TASK GOAL:
Repeat exactly the opening lines of the records, ending with the line that contains "Segment metal tray from the image above.".

DATA TO EXAMINE:
========

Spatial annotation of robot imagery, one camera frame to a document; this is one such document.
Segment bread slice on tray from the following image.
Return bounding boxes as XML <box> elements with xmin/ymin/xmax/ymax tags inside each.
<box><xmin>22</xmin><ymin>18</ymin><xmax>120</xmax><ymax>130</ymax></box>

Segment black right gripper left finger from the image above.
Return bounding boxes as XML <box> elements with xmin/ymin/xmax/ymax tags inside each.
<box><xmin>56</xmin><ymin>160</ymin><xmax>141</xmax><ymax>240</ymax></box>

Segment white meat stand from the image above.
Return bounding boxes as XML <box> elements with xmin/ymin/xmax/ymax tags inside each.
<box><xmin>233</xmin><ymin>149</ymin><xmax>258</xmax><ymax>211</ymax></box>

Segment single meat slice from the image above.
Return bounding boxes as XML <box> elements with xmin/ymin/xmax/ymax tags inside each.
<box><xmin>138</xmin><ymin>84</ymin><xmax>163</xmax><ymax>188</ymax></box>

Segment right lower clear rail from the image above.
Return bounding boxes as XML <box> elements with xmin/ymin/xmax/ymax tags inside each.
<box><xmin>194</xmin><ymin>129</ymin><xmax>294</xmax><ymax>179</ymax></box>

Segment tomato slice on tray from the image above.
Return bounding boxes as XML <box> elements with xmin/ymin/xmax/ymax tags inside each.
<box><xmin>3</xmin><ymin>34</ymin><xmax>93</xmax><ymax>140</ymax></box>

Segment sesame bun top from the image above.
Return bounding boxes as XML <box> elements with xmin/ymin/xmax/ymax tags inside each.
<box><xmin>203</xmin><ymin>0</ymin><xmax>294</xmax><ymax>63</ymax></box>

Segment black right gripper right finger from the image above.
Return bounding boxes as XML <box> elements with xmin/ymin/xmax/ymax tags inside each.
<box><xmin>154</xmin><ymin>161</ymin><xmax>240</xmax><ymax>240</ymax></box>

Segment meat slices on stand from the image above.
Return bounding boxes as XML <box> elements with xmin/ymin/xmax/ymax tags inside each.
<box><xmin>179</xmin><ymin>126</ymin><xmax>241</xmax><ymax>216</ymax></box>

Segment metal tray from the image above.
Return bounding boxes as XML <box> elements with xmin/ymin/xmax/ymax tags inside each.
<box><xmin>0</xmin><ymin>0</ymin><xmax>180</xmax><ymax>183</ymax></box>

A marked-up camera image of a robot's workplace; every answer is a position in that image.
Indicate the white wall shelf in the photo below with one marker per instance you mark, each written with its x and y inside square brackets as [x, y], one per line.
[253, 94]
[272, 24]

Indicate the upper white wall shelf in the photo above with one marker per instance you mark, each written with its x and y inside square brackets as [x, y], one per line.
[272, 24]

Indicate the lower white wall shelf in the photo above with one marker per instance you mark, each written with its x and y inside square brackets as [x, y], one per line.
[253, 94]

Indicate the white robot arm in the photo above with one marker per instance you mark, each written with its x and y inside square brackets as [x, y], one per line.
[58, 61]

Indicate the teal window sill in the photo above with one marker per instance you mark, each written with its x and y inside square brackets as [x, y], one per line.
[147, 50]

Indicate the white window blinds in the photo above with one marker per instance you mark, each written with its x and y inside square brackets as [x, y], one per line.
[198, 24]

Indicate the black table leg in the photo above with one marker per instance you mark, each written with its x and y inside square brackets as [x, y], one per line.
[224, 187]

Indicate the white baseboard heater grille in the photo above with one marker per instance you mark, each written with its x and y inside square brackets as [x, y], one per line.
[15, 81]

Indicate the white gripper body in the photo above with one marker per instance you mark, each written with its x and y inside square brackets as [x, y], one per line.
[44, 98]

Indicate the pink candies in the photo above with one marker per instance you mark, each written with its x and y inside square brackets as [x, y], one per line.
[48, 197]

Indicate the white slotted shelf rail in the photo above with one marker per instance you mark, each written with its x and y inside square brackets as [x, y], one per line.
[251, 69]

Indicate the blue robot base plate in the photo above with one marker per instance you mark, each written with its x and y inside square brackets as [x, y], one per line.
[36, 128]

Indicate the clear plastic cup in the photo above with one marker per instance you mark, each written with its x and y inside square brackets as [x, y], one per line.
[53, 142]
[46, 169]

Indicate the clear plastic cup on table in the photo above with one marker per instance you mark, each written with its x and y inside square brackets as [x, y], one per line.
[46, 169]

========

TASK ANSWER:
Spatial annotation of robot imagery, one camera frame to a document; this is one such document.
Segment bread slice on tray from the following image.
Return bounding boxes as XML <box> elements with xmin/ymin/xmax/ymax tags inside each.
<box><xmin>22</xmin><ymin>18</ymin><xmax>120</xmax><ymax>130</ymax></box>

Segment black right gripper left finger from the image above.
Return bounding boxes as XML <box> elements with xmin/ymin/xmax/ymax tags inside each.
<box><xmin>56</xmin><ymin>160</ymin><xmax>141</xmax><ymax>240</ymax></box>

Segment white meat stand from the image above.
Return bounding boxes as XML <box> elements with xmin/ymin/xmax/ymax tags inside each.
<box><xmin>233</xmin><ymin>149</ymin><xmax>258</xmax><ymax>211</ymax></box>

Segment single meat slice from the image above.
Return bounding boxes as XML <box> elements with xmin/ymin/xmax/ymax tags inside each.
<box><xmin>138</xmin><ymin>84</ymin><xmax>163</xmax><ymax>188</ymax></box>

Segment right lower clear rail from the image above.
Return bounding boxes as XML <box> elements with xmin/ymin/xmax/ymax tags inside each.
<box><xmin>194</xmin><ymin>129</ymin><xmax>294</xmax><ymax>179</ymax></box>

Segment tomato slice on tray from the image above.
Return bounding boxes as XML <box> elements with xmin/ymin/xmax/ymax tags inside each.
<box><xmin>3</xmin><ymin>34</ymin><xmax>93</xmax><ymax>140</ymax></box>

Segment sesame bun top from the image above.
Return bounding boxes as XML <box> elements with xmin/ymin/xmax/ymax tags inside each.
<box><xmin>203</xmin><ymin>0</ymin><xmax>294</xmax><ymax>63</ymax></box>

Segment black right gripper right finger from the image above.
Return bounding boxes as XML <box> elements with xmin/ymin/xmax/ymax tags inside each.
<box><xmin>154</xmin><ymin>161</ymin><xmax>240</xmax><ymax>240</ymax></box>

Segment meat slices on stand from the image above.
Return bounding boxes as XML <box> elements with xmin/ymin/xmax/ymax tags inside each.
<box><xmin>179</xmin><ymin>126</ymin><xmax>241</xmax><ymax>216</ymax></box>

Segment metal tray from the image above.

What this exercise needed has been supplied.